Je vis, cependant, bientôt après, que je n'obtiendrais rien de plus; je revins donc à Rochefort te revoir, et attendre la réalisation des espérances d'un commandement qu'on me réitéra avant mon départ, mais qui, n'étant plus soutenues par l'appui d'un protecteur puissant, promettaient réellement peu de recevoir leur accomplissement.

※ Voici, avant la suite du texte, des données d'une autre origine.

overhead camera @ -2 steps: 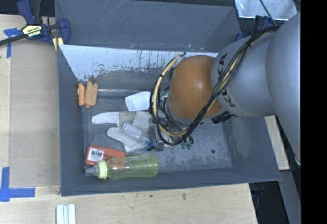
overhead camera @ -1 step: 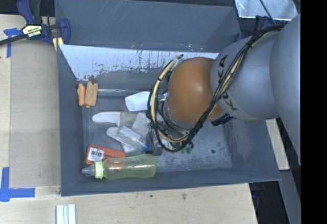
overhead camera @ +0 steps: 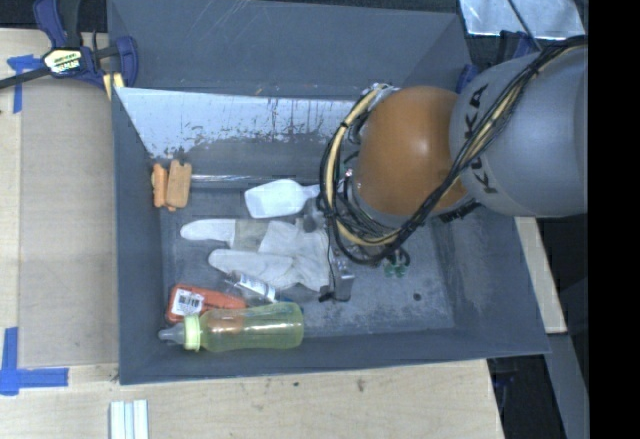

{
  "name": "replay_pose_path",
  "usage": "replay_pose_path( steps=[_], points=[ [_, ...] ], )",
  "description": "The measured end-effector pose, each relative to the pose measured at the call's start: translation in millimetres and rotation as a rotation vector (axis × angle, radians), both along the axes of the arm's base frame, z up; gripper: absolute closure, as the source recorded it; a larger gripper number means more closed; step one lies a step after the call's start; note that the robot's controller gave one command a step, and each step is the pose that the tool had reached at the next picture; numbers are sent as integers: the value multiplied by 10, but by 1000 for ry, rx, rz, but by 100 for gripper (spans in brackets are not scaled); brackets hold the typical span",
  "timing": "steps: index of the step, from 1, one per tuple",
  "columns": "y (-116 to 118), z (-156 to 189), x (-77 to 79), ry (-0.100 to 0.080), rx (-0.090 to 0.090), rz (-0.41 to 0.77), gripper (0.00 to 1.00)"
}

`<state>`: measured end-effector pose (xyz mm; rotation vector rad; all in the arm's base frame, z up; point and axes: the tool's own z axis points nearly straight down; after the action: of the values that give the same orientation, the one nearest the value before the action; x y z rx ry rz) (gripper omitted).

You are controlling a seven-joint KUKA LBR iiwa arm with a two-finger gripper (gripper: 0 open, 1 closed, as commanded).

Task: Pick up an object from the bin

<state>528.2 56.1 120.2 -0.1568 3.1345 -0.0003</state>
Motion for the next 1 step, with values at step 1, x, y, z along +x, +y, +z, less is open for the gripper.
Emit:
replay_pose_path(
  steps=[1],
  points=[
    [4,-2,-2,0,0,0,0]
  ],
)
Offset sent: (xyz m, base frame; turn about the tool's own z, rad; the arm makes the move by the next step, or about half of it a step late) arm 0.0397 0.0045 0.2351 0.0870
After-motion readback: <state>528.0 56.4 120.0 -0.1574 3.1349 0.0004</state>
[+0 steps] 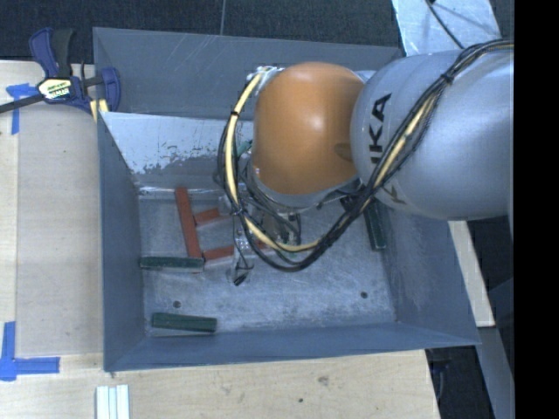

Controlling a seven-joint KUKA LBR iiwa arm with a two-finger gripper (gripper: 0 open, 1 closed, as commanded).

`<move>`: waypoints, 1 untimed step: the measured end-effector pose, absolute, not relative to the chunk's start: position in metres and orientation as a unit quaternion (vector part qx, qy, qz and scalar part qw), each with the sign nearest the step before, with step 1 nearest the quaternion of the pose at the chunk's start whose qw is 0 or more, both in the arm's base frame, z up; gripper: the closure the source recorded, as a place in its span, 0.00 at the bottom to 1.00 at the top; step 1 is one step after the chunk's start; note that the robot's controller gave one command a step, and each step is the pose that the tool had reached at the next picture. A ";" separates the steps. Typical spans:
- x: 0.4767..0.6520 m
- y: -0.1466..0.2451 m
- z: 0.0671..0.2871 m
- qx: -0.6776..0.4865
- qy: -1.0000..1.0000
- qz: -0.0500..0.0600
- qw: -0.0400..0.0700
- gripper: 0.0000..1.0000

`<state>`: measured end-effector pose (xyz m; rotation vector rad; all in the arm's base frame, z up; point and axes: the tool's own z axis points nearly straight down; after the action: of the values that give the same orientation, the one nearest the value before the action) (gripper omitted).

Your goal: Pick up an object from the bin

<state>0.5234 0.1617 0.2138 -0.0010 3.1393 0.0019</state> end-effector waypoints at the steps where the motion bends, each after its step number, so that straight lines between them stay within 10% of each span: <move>1: 0.550 0.154 0.081 -0.054 0.999 0.000 0.001 0.00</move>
Offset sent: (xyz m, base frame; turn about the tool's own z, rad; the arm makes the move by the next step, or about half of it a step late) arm 0.0262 -0.0076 -0.1324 -0.1087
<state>0.5500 0.1536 0.0812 -0.1696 3.1355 0.0008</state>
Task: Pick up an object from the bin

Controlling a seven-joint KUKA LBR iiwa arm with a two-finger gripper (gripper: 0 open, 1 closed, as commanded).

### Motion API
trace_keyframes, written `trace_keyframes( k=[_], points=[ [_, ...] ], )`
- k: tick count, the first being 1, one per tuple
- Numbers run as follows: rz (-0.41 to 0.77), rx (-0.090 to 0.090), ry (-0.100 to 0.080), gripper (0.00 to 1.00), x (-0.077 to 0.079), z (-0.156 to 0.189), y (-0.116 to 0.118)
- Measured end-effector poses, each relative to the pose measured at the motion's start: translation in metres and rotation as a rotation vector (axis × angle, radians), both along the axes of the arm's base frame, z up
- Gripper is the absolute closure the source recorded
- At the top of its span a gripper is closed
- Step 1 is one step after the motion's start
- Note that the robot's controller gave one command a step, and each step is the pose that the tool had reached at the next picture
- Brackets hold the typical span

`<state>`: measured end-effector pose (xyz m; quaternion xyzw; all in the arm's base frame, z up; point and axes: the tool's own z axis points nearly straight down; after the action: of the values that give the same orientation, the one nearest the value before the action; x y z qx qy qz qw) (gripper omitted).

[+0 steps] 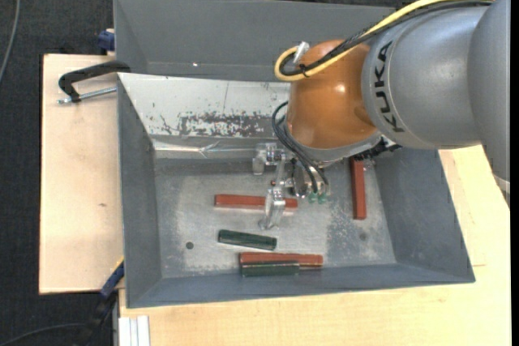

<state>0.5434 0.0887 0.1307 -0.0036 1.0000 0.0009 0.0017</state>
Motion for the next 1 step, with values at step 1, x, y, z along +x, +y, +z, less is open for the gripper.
trace_keyframes(
  k=[1],
  points=[
    [-0.023,0.000,0.003,0.00,0.0157,-0.0581,-0.0131]
  ],
)
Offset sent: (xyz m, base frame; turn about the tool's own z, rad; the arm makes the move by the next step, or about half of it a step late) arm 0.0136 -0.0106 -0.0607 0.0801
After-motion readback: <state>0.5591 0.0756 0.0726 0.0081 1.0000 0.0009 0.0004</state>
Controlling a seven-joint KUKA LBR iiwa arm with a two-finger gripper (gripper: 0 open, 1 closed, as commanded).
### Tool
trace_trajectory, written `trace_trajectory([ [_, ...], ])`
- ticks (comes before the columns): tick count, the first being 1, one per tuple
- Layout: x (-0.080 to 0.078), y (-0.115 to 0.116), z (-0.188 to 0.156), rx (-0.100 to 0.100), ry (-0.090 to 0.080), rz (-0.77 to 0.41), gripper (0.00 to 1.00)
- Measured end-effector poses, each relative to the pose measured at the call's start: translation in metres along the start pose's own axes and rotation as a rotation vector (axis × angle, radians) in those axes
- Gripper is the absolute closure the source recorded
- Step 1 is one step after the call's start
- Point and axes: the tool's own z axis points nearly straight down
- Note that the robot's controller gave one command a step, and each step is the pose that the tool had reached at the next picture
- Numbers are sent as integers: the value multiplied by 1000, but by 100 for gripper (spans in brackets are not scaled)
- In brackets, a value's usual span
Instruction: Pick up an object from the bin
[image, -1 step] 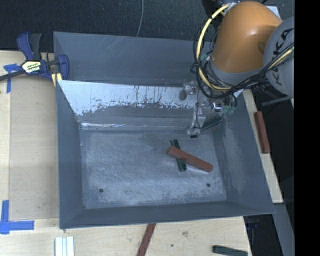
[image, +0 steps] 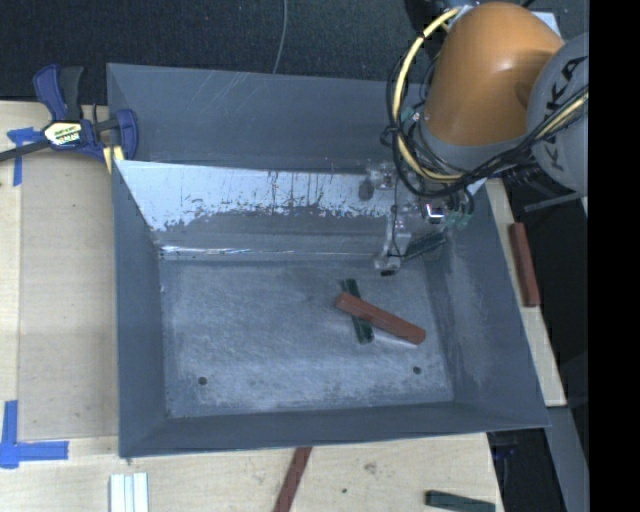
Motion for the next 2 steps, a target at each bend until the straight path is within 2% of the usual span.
trace_trajectory([
  [1, 0, -14, 60, 0, -5, -10, 0],
  [2, 6, -57, 125, 0, -1, 113, 0],
])
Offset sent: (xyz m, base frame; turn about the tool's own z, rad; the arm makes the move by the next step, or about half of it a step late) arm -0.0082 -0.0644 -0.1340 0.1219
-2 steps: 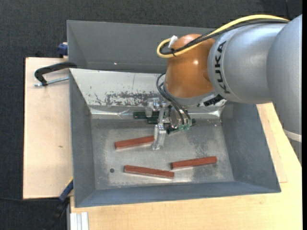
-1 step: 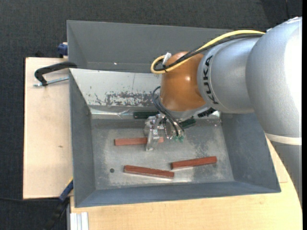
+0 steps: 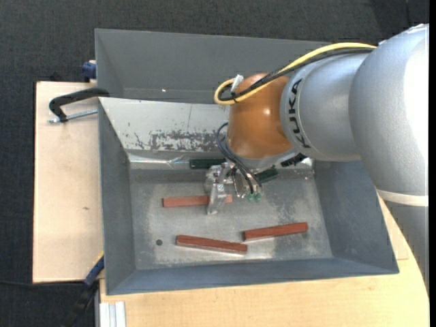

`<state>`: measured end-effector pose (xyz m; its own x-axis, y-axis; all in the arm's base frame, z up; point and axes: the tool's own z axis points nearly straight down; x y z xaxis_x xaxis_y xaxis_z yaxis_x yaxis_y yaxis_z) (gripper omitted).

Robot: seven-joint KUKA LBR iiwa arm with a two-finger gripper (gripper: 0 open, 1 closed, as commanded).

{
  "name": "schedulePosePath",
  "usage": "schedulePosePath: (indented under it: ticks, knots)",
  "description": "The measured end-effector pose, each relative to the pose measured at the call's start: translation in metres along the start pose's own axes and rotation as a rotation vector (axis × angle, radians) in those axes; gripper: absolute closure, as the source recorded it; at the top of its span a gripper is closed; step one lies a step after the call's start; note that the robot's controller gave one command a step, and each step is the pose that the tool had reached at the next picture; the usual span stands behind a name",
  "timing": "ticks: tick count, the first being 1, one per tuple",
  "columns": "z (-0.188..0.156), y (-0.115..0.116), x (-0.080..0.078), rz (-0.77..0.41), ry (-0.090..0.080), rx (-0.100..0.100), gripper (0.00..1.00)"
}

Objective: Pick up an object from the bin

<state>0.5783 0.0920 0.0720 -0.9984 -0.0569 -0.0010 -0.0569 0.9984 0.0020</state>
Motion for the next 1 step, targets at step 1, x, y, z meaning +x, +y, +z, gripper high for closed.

Je passe rapidement sur plusieurs choses peu importantes, et j'arrive à la fin de 1818, époque où j'attendais toujours, en vain, le commandement promis, redemandé, repromis plusieurs fois. Un bâtiment de la force de ceux qu'on donnait à commander aux officiers de mon grade, allait alors être armé à Rochefort, j'écrivis pour qu'il me fût accordé; mais d'autres firent également des démarches; je ne l'obtins pas; et je me retrouvai plus seul, plus assombri que jamais, car je ne voyais plus, de bien longtemps, un embarquement possible; et c'était le soulagement le plus direct que je pusse espérer à un chagrin qui me possédait presque exclusivement. Le monde, la société, cette vie qu'on appelle de garçon m'étaient devenus insupportables, comme il arrive à tout homme qui n'est plus jeune et qui a été bien marié, enfin, je traînais péniblement une existence sur laquelle toi seul répandais quelque intérêt, lorsque j'eus à me prononcer sur un sujet qui devait te donner une seconde mère, et te replacer sous le même toit que moi.

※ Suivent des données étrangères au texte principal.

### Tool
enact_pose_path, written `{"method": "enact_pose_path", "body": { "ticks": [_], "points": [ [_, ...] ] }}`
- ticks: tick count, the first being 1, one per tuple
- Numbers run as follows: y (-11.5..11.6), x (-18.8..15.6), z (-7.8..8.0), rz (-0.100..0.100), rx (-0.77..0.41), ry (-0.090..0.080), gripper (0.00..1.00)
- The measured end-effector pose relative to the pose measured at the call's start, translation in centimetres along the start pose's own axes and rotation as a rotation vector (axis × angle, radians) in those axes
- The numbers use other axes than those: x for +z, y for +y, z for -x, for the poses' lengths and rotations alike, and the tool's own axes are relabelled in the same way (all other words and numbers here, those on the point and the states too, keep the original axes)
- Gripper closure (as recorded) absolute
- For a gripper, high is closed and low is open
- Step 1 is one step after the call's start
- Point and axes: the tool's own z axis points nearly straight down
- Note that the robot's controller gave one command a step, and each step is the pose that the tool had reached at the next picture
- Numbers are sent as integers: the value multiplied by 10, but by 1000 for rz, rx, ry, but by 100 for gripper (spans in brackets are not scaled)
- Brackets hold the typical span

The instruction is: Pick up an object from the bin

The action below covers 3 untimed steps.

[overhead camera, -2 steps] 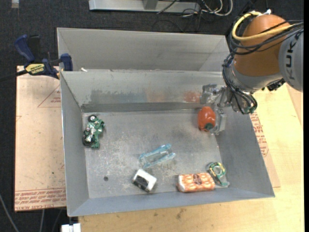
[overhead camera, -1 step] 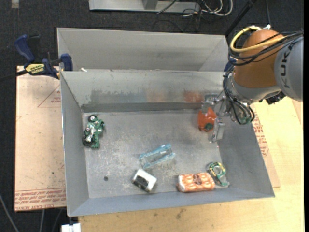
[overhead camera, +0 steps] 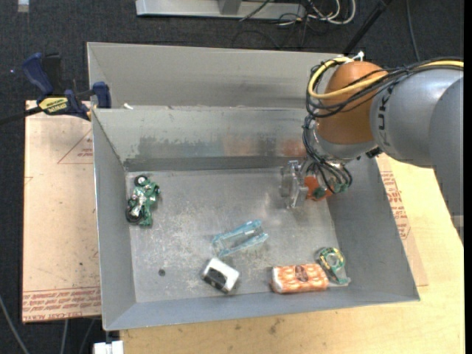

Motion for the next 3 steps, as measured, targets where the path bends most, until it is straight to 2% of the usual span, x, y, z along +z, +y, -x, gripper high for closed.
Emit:
{"method": "enact_pose_path", "body": {
  "ticks": [1, 2, 3],
  "points": [
    [0, 0, 0, 0, 0, 0, 0],
    [0, 0, 0, 0, -1, 0, 0],
    [-6, 0, -29, 1, 82, -3, 0]
  ]
}}
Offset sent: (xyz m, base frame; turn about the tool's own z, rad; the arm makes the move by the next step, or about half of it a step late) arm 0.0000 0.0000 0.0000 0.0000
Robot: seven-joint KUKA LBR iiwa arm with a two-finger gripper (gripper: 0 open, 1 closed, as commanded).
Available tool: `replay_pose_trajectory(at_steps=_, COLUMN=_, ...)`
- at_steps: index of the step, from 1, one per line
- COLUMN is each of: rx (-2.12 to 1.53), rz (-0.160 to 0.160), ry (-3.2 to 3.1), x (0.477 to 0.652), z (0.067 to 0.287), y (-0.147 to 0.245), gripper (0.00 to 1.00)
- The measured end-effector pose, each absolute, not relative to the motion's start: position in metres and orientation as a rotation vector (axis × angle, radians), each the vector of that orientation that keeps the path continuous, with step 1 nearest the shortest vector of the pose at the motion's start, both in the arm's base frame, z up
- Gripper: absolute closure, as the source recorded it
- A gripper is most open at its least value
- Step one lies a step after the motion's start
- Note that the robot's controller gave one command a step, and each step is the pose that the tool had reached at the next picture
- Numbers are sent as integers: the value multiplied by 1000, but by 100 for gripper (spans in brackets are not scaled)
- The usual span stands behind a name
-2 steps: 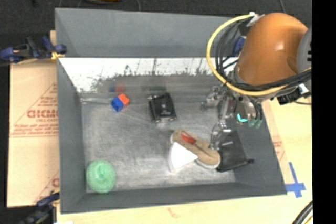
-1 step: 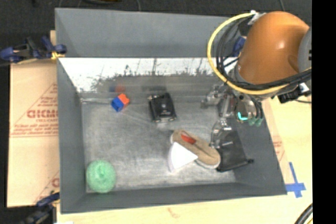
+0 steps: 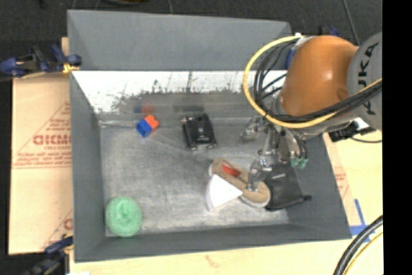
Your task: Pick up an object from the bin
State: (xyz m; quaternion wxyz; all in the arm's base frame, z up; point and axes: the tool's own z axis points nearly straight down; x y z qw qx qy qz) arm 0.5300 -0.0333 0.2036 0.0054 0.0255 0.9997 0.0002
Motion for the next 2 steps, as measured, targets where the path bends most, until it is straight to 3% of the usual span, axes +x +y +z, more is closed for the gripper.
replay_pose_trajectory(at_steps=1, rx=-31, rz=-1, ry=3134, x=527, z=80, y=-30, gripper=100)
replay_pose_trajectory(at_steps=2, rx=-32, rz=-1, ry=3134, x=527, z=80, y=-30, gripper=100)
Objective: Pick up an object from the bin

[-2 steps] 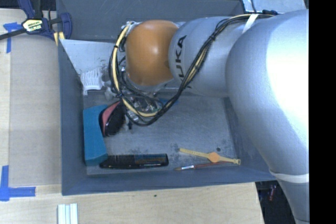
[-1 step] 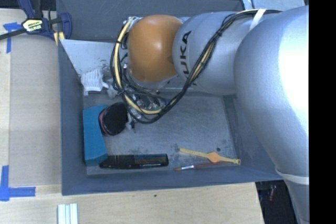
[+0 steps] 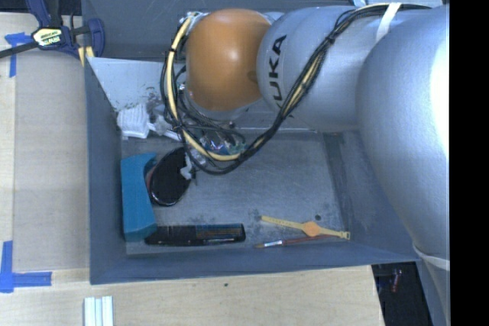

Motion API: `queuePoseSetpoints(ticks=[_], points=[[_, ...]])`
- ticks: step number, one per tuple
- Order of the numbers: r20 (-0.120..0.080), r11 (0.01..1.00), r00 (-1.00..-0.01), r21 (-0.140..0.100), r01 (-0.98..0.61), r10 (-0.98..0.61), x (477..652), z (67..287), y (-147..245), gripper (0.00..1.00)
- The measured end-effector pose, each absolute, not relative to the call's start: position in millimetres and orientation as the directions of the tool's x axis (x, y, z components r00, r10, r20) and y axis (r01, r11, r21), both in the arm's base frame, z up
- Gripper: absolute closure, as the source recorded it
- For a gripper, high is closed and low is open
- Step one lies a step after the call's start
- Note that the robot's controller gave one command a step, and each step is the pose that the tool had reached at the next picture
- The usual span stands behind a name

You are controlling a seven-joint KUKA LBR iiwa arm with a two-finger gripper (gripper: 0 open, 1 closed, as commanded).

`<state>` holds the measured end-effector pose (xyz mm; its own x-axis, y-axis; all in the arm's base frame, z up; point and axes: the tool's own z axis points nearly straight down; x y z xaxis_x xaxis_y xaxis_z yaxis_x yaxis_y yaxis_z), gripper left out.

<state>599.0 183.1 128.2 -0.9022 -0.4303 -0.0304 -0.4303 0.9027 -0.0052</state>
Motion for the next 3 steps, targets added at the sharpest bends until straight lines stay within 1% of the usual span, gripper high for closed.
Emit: queuePoseSetpoints(ticks=[1,2,3], points=[[-0.026,0.889,-0.889,-0.006,-0.458,-0.458,601.4,192.2,201.1,0.00],[-0.032,0.843,-0.843,-0.010,-0.538,-0.538,605.3,141.9,196.1,0.00],[-0.045,0.739,-0.738,-0.022,-0.673,-0.673,565.7,100.6,199.1,0.00]])
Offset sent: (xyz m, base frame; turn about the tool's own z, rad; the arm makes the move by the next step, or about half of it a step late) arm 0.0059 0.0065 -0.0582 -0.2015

J'hésitais longtemps car je ne pouvais me dissimuler les inconvénients d'un second mariage[188]............

Je restais peu de temps à Paris. Nous en partîmes dans une voiture particulière, avec une famille qui en complétait les places. Je me sentis indisposé dès le départ. À une lieue d'Étampes, notre essieu se brisa: il fallut, par un assez mauvais temps, nous rendre à pied jusqu'à cette ville où l'accident fut réparé, mais où mon malaise augmenta. Je crus, pourtant, pouvoir continuer le voyage, mais la fièvre devint si forte que je fus bientôt obligé de m'arrêter. Heureusement que ce fut à Angerville[189] où je fis avertir Rousseau, mon ancien camarade de ponton, qui habitait cette petite ville avec une femme ravissante de beauté qu'il venait d'épouser. Rousseau s'empressa auprès de moi, sa femme auprès de la mienne, et la santé me revint.

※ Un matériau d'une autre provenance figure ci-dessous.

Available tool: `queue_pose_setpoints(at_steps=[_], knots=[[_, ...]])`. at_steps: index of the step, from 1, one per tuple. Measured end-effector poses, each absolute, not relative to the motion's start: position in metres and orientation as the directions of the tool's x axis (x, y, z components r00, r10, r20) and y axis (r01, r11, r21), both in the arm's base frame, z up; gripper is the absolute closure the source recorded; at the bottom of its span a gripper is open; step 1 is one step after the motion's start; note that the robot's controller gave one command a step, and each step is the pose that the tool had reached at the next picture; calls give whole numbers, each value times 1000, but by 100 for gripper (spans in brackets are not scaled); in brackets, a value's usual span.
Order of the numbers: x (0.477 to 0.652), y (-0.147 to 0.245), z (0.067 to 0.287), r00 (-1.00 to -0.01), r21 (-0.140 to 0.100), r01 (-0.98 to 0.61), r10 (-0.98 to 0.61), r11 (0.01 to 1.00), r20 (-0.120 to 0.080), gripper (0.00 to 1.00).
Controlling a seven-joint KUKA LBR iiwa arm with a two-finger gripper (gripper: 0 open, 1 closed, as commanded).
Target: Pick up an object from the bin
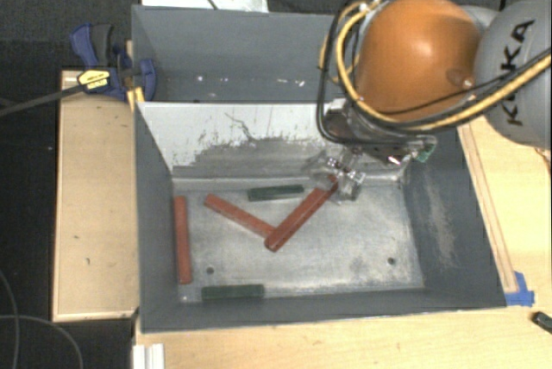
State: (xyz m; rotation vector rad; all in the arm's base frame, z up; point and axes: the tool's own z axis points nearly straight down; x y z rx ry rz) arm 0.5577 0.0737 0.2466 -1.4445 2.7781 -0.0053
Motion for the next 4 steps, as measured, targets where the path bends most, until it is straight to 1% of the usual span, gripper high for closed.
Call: queue_pose_setpoints(at_steps=[1,2,3,4], knots=[[556,74,242,-576,-1,-817,-817,576,-3,0],[518,6,476,-625,-12,-781,-781,625,-9,0],[540,-31,366,-756,2,-655,-655,756,1,0],[565,-13,215,-600,5,-800,-800,600,0,0]])
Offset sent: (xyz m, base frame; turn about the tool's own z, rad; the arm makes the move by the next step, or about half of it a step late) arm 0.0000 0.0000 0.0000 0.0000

Rousseau, toujours préoccupé de grandes idées, et ayant été licencié, comme mon frère, lors de son retour en 1814, montait alors une brasserie de bière sur une vaste échelle. Cette entreprise cessa bientôt de lui plaire, il voulait quelque chose de plus éclatant.

Il avait momentanément ajourné son projet de civilisation des Iroquois, auquel on assure qu'il n'a pas encore bien renoncé[190]; et après bien des réflexions, il s'arrêta au dessein d'assèchement de terrains au moyen d'endiguements sur les bords de la partie de la mer qui avoisine Brest. Il transporta, effectivement, dans le Finistère, toute sa fortune ainsi que celle de sa femme. Là, après beaucoup d'essais malheureux, de travaux gigantesques; soutenu par des capitalistes, à l'aide d'une persévérance inébranlable, il est enfin parvenu à conquérir, à fertiliser des terrains étendus; et c'est là, qu'incessamment, je compte aller le revoir, lui, aussi bon, aussi aimable qu'autrefois, cinq enfants qui lui sont survenus, et sa digne compagne qui, dans ces circonstances difficiles, a montré une force d'âme, un caractère inouïs, et lui a prêté un appui que le pays entier proclame avec enthousiasme[191].

J'achetai à Angerville une petite chaise de poste, et je revins à Rochefort.